Ormai, da quando viaggio col Dottore, il tempo è diventato relativo. Per la mia famiglia sono in giro da anni, per me sono passati solo pochi giorni. Pochi giorni, eppure sono bastati a farmi innamorare di lui. 
Lui che non dice una parola, perché non ha intenzione di uscire dalla sua cabina, mentre io vorrei solo intrecciare ancora la mia mano alla sua, entrare in casa e dire a mia madre che resteremo insieme per sempre.
Ma lui, appunto, non ha intenzione di uscire di lì. Ha detto 'ti riporto a casa' e io sono stanco, stanco di dovergli ripetere che gli ho fatto una promessa, che non ho alcuna intenzione di lasciarlo.
"Cosa farai adesso?" gli chiedo, dandogli le spalle, la neve che mi cade sul naso.
"Ritorno al TARDIS, la solita vita" mi risponde, anche se non lo vedo lo immagino che alza le spalle.
"E vai da solo?" chiedo ancora, stavolta quasi in un sussurro.
"Perché, non vuoi venire?" Il suo tono è sorpreso, non deluso, ed è lì che mi volto di scatto a guardarlo. Il suo viso più giovane illuminato dalle iridi verdi.
"Mi piacerebbe molto" esclamo, come è ovvio.
"Pensavo che... visto che sono cambiato..." E dovreste vederlo, mentre tira fuori il broncio, che lo rende ancor più un bambino. E' bellissimo.

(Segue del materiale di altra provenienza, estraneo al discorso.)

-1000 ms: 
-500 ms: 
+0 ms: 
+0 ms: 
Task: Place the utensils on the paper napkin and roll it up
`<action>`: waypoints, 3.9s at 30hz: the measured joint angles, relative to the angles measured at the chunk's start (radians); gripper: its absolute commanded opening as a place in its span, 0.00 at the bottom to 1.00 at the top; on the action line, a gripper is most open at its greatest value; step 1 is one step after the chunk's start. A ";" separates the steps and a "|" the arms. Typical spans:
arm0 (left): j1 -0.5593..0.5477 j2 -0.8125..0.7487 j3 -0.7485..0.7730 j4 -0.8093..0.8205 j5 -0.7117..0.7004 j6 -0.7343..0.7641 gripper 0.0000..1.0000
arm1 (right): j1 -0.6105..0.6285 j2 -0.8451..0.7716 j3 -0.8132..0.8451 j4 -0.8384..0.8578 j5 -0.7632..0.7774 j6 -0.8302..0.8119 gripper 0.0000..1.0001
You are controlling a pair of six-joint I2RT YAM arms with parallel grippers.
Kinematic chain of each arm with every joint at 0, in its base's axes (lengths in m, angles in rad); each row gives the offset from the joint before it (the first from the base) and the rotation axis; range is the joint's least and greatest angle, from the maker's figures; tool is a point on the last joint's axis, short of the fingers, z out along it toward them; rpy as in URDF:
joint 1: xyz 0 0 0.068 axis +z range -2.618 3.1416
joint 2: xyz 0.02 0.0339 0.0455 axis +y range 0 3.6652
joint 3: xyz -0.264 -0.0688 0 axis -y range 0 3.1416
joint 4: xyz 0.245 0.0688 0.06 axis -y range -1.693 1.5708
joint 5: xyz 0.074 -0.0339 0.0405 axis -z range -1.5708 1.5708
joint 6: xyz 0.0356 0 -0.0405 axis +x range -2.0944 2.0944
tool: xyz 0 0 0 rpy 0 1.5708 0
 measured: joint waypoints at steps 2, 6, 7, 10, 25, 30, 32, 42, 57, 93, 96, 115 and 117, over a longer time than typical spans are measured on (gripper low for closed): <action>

"Io pensavo che tu non mi volessi più, essendo cambiato" lo stuzzico. Improvvisamente sono colpito dal desiderio irrefrenabile di abbandonare la cena di Natale e scappare subito via con lui.
"Oh, mi piacerebbe che venissi" esclama, arricciando le labbra. Sono così carnose che non guardarle è davvero difficile.
"D'accordo" dico semplicemente e lui "Sì?" mi chiede, quasi come se fosse sorpreso, quasi come se fosse la prima volta che viaggiamo insieme.
"Sì, solo... mi aspetterai?" Lui capisce, annuisce e, rientrando nel TARDIS, chiude le porte alle sue spalle.
Per una sera, voglio essere una persona normale, solo io e mia madre a scambiarci dei banali regali di Natale.

Scoccata la mezzanotte, capisco che è giunto il momento.
Mia madre guarda gli strani regali che ho conservato per lei per mesi, collezione di souvenir dai mille posti assurdi che ho visitato col Dottore. Spiegarle cosa fossero è stato esilarante esattamente come guardare la sua espressione imbarazzata quando ho aperto la scatola contenente le vans che sognavo di comprare da mesi ma che non riuscivo a trovare da nessuna parte.
Probabilmente avrà pensato che il suo regalo fosse niente rispetto ai miei, invece l'ho abbracciata stretta a me proprio per farle capire il contrario e lei ha sorriso, l'ho sentita.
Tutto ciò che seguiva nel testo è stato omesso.